Exercise details: Each line of the material that mentions the word "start" is to be copied.

Raw data:
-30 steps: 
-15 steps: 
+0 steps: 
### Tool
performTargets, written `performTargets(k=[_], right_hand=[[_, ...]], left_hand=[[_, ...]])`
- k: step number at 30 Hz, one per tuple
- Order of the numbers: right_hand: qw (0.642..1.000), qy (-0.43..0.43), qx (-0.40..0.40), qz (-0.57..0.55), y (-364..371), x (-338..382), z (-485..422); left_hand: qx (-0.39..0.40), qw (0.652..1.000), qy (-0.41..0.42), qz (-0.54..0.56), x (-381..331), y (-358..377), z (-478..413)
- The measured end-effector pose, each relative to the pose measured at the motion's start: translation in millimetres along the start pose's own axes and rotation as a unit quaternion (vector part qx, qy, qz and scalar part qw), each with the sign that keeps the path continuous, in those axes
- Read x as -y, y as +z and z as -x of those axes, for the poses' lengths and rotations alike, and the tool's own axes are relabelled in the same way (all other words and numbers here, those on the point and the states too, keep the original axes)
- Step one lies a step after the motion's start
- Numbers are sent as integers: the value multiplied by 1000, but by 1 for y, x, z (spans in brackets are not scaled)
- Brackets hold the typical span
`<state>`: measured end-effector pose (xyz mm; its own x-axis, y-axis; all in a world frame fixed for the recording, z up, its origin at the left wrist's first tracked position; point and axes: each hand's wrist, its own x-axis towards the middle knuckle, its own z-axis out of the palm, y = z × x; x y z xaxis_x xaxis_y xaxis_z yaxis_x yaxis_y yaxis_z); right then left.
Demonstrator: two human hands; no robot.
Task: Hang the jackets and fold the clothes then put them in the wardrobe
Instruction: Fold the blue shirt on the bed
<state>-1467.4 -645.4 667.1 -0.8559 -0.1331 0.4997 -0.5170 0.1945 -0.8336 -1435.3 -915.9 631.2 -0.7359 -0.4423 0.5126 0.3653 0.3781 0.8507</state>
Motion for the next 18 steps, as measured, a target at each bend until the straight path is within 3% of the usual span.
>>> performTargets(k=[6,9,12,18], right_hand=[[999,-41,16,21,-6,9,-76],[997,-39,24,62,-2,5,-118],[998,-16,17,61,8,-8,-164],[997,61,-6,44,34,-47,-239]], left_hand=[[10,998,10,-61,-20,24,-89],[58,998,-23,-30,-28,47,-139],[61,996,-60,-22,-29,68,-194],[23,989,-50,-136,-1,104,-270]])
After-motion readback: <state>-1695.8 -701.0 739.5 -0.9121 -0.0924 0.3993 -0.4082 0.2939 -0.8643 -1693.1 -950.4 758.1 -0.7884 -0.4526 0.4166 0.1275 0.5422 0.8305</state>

Answer to the exercise:
- The measured end-effector pose, each relative to the pose measured at the motion's start: translation in millimetres along the start pose's own axes and rotation as a unit quaternion (vector part qx, qy, qz and scalar part qw), each with the sign that keeps the path continuous, in those axes
- Step one lies a step after the motion's start

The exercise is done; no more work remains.